# Dataframes from other Python structures

Sometimes you only have a few lines of data, not a whole Excel sheet etc

Let's make up some data and insert it in a dataframe

In [1]:
import pandas as pd
from collections import OrderedDict
from datetime import date

The “default” manner to create a DataFrame from python is to use a list of dictionaries. In this case each dictionary key is used for the column headings. A default index will be created automatically:

In [4]:
sales = [{'account': 'Jones LLC', 'Jan': 150, 'Feb': 200, 'Mar': 140},
         {'account': 'Alpha Co',  'Jan': 200, 'Feb': 210, 'Mar': 215},
         {'account': 'Blue Inc',  'Jan': 50,  'Feb': 90,  'Mar': 95 }]
df = pd.DataFrame(sales)
df.head()

Unnamed: 0,Feb,Jan,Mar,account
0,200,150,140,Jones LLC
1,210,200,215,Alpha Co
2,90,50,95,Blue Inc


As you can see, this approach is very “row oriented”. If you would like to create a DataFrame in a “column oriented” manner, you would use from_dict and you can order it

In [7]:
sales = OrderedDict([ ('account', ['Jones LLC', 'Alpha Co', 'Blue Inc']),
          ('Jan', [150, 200, 50]),
          ('Feb',  [200, 210, 90]),
          ('Mar', [140, 215, 95]) ] )
df = pd.DataFrame.from_dict(sales)
df.head()

Unnamed: 0,account,Jan,Feb,Mar
0,Jones LLC,150,200,140
1,Alpha Co,200,210,215
2,Blue Inc,50,90,95


In [8]:
# you could also have reordered the columns manually
df = df[['account', 'Jan', 'Feb', 'Mar']]

# Lists

The other option for creating your DataFrames from python is to include the data in a list structure.

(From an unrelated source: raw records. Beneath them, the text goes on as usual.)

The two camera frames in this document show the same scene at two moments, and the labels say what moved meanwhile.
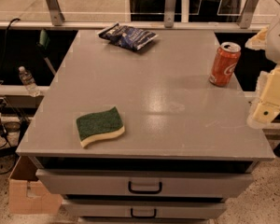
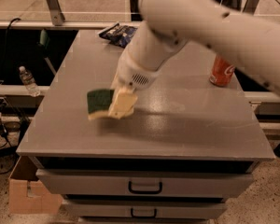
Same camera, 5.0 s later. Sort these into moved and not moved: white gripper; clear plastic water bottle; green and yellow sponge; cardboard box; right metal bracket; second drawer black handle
Moved: white gripper; green and yellow sponge
Not moved: cardboard box; clear plastic water bottle; second drawer black handle; right metal bracket
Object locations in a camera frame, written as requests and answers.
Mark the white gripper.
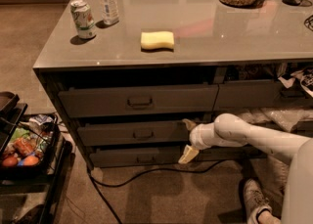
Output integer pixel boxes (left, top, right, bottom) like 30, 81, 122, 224
178, 118, 223, 164

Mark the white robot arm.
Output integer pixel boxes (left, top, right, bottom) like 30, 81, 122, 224
179, 113, 313, 224

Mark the white sneaker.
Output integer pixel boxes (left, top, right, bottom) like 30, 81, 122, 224
243, 179, 272, 224

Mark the grey counter cabinet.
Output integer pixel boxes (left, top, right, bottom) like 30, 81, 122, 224
34, 0, 313, 168

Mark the yellow sponge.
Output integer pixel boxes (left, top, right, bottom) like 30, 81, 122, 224
141, 31, 174, 50

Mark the crumpled white paper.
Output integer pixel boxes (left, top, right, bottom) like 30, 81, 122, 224
279, 67, 313, 98

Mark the black bin of snacks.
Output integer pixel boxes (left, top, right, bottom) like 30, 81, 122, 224
0, 113, 59, 180

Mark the green white soda can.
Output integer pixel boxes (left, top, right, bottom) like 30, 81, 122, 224
70, 0, 96, 40

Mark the dark tray on cart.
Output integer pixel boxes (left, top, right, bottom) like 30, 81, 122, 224
0, 91, 20, 115

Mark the black power cable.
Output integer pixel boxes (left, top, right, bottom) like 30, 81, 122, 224
86, 158, 229, 224

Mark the black cart frame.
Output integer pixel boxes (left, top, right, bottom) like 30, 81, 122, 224
0, 104, 72, 224

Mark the black coiled cable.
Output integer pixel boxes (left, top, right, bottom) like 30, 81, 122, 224
302, 15, 313, 32

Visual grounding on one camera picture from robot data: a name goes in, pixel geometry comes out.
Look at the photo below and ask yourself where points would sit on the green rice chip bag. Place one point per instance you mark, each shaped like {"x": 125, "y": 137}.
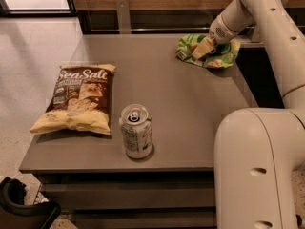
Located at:
{"x": 224, "y": 57}

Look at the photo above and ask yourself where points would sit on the sea salt chip bag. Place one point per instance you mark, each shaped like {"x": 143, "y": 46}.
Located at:
{"x": 81, "y": 100}

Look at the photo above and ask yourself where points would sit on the grey drawer cabinet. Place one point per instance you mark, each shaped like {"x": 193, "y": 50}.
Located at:
{"x": 90, "y": 175}

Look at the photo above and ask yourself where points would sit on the white soda can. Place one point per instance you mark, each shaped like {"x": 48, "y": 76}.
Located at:
{"x": 136, "y": 128}

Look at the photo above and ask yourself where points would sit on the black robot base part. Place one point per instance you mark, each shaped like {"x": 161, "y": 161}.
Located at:
{"x": 14, "y": 214}

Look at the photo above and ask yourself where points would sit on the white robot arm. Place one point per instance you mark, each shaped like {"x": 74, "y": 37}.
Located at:
{"x": 256, "y": 150}

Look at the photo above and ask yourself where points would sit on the left metal bracket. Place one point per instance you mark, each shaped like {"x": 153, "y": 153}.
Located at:
{"x": 123, "y": 16}

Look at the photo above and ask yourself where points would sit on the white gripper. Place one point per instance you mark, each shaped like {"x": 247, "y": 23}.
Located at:
{"x": 219, "y": 32}

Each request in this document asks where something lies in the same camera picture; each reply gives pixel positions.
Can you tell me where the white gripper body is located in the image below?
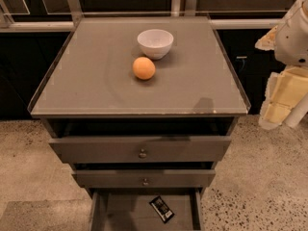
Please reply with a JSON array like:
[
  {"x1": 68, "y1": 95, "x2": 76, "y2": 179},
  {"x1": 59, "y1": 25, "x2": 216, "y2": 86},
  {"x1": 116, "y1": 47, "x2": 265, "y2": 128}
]
[{"x1": 274, "y1": 0, "x2": 308, "y2": 66}]

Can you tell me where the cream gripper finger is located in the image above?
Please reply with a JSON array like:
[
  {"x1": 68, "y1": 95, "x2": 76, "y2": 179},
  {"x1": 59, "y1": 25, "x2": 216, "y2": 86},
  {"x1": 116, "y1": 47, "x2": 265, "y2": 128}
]
[
  {"x1": 255, "y1": 26, "x2": 278, "y2": 51},
  {"x1": 259, "y1": 65, "x2": 308, "y2": 130}
]

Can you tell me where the black rxbar chocolate bar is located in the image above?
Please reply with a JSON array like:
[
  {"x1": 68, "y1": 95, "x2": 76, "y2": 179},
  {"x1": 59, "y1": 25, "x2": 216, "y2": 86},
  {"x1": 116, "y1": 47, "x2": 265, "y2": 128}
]
[{"x1": 149, "y1": 196, "x2": 174, "y2": 223}]

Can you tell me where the grey top drawer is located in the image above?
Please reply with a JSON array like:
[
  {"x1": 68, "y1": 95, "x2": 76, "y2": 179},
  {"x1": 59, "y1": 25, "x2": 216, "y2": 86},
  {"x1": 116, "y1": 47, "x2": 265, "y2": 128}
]
[{"x1": 49, "y1": 136, "x2": 231, "y2": 164}]

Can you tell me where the grey drawer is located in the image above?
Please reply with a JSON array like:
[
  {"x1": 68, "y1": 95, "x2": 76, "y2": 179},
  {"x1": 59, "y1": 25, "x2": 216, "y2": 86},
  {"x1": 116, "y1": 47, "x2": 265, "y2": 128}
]
[
  {"x1": 49, "y1": 136, "x2": 231, "y2": 164},
  {"x1": 89, "y1": 189, "x2": 205, "y2": 231},
  {"x1": 73, "y1": 169, "x2": 216, "y2": 189}
]

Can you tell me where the grey middle drawer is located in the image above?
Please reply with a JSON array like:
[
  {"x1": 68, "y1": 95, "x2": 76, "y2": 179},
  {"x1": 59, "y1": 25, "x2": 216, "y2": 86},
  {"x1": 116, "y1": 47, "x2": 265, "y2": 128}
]
[{"x1": 73, "y1": 169, "x2": 216, "y2": 189}]

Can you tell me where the grey drawer cabinet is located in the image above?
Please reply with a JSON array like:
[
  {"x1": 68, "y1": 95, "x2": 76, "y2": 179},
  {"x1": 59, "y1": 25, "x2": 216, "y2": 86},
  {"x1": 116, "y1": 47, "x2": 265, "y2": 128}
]
[{"x1": 27, "y1": 15, "x2": 252, "y2": 231}]

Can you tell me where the grey bottom drawer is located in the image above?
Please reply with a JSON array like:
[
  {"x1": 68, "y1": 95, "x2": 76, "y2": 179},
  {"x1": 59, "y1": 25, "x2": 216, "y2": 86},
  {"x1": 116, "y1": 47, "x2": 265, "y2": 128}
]
[{"x1": 89, "y1": 189, "x2": 205, "y2": 231}]

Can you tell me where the white pipe leg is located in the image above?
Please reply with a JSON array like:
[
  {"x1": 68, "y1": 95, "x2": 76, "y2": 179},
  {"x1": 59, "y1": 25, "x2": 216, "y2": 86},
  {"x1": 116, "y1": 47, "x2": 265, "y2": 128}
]
[{"x1": 285, "y1": 93, "x2": 308, "y2": 128}]

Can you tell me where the white ceramic bowl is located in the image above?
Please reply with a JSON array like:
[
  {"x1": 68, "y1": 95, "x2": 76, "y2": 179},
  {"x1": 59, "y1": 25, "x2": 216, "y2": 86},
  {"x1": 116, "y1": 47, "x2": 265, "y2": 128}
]
[{"x1": 137, "y1": 29, "x2": 174, "y2": 60}]

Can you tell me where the orange fruit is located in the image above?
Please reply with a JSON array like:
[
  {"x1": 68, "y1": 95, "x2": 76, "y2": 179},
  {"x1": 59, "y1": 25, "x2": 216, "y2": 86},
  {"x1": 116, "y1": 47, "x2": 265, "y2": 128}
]
[{"x1": 133, "y1": 57, "x2": 156, "y2": 80}]

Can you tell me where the metal rail frame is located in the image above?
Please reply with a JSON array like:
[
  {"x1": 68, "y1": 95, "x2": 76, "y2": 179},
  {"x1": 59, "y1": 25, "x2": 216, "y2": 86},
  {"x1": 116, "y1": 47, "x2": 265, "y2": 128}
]
[{"x1": 0, "y1": 0, "x2": 295, "y2": 32}]

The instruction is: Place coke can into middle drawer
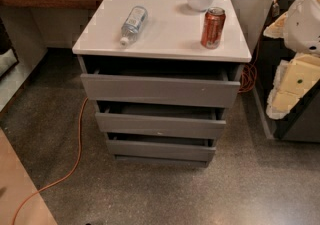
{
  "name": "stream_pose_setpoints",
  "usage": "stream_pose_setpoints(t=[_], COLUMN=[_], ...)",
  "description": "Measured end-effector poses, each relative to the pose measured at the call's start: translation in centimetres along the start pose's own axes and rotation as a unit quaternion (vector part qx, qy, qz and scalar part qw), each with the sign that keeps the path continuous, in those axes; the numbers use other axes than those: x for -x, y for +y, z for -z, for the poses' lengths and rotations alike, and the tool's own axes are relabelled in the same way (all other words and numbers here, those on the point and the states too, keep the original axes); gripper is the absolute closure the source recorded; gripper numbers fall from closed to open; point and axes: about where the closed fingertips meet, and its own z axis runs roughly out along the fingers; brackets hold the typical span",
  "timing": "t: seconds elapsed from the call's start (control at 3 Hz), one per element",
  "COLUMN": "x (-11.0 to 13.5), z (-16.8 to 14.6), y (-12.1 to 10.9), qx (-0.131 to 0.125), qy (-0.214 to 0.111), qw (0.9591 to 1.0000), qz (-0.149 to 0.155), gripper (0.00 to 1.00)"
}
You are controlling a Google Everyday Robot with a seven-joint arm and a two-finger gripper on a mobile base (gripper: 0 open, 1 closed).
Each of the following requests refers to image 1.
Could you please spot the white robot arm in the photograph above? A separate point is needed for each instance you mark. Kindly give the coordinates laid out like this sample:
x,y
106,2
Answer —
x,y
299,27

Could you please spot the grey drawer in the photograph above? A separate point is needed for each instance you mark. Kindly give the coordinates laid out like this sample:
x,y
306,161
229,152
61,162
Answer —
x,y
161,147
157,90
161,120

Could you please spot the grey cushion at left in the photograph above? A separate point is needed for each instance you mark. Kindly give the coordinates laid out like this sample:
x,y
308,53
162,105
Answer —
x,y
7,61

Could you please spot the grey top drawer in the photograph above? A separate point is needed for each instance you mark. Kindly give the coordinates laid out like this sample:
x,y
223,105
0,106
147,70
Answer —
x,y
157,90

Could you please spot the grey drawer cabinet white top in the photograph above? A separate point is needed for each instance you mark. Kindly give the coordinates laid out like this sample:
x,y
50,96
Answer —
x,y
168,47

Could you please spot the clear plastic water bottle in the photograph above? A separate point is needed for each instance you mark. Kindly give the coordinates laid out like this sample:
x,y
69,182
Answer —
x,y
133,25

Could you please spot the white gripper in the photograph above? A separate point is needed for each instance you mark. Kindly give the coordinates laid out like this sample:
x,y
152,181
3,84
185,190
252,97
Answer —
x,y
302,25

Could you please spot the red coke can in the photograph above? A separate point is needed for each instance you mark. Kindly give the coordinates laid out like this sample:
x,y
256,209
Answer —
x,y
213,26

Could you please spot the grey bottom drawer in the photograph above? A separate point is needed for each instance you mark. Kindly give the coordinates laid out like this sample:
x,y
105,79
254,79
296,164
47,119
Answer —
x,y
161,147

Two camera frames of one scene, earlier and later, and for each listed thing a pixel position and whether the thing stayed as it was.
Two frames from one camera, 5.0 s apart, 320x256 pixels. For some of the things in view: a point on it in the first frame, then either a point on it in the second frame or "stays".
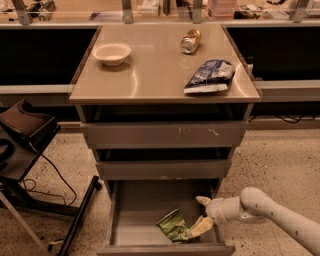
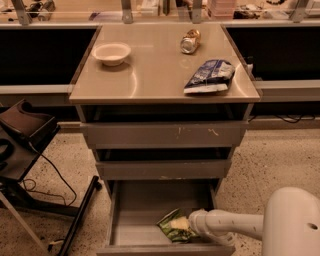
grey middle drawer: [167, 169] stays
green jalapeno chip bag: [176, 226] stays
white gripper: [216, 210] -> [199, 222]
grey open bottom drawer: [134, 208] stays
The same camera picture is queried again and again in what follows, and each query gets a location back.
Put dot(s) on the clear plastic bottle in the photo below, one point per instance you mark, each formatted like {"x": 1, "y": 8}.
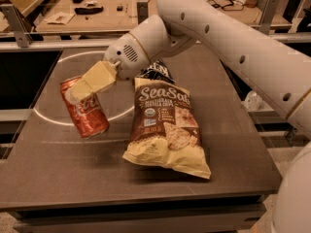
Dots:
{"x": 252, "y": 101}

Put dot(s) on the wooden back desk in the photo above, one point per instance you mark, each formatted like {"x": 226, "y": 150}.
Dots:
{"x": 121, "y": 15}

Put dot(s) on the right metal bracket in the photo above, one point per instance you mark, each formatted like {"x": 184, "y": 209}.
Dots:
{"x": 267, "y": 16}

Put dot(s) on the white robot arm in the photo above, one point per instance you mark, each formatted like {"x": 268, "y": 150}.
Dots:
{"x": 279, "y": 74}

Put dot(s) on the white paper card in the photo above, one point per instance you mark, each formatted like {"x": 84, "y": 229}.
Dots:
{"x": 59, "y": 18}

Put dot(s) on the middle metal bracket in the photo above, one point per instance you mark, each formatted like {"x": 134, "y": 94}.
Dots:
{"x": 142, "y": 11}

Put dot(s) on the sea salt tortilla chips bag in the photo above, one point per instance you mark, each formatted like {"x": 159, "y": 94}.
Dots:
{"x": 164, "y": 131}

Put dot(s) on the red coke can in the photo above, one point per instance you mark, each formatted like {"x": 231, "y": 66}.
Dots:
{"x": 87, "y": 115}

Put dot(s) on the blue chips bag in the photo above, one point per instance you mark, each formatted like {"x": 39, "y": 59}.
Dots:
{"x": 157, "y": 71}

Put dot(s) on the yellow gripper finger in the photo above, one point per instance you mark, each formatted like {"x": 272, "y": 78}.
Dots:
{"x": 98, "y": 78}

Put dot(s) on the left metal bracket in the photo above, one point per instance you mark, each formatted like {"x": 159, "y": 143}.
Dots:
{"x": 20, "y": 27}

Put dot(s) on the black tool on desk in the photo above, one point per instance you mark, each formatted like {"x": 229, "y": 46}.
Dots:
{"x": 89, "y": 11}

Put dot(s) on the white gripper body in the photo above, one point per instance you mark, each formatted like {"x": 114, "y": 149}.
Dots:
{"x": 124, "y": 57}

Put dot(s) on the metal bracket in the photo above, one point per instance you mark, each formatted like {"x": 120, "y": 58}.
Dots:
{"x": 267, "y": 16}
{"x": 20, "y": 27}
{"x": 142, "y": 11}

The first approach is to use a row oriented approach using pandas from_records . This approach is similar to the dictionary approach but you need to explicitly call out the column labels.

In [9]:
sales = [('Jones LLC', 150, 200, 50),
         ('Alpha Co', 200, 210, 90),
         ('Blue Inc', 140, 215, 95)]
labels = ['account', 'Jan', 'Feb', 'Mar']
df = pd.DataFrame.from_records(sales, columns=labels)
df.head()

Unnamed: 0,account,Jan,Feb,Mar
0,Jones LLC,150,200,50
1,Alpha Co,200,210,90
2,Blue Inc,140,215,95


The second method is the from_items which is column oriented and actually looks similar to the OrderedDict example above.

In [10]:
sales = [('account', ['Jones LLC', 'Alpha Co', 'Blue Inc']),
         ('Jan', [150, 200, 50]),
         ('Feb', [200, 210, 90]),
         ('Mar', [140, 215, 95]),
         ]
df = pd.DataFrame.from_items(sales)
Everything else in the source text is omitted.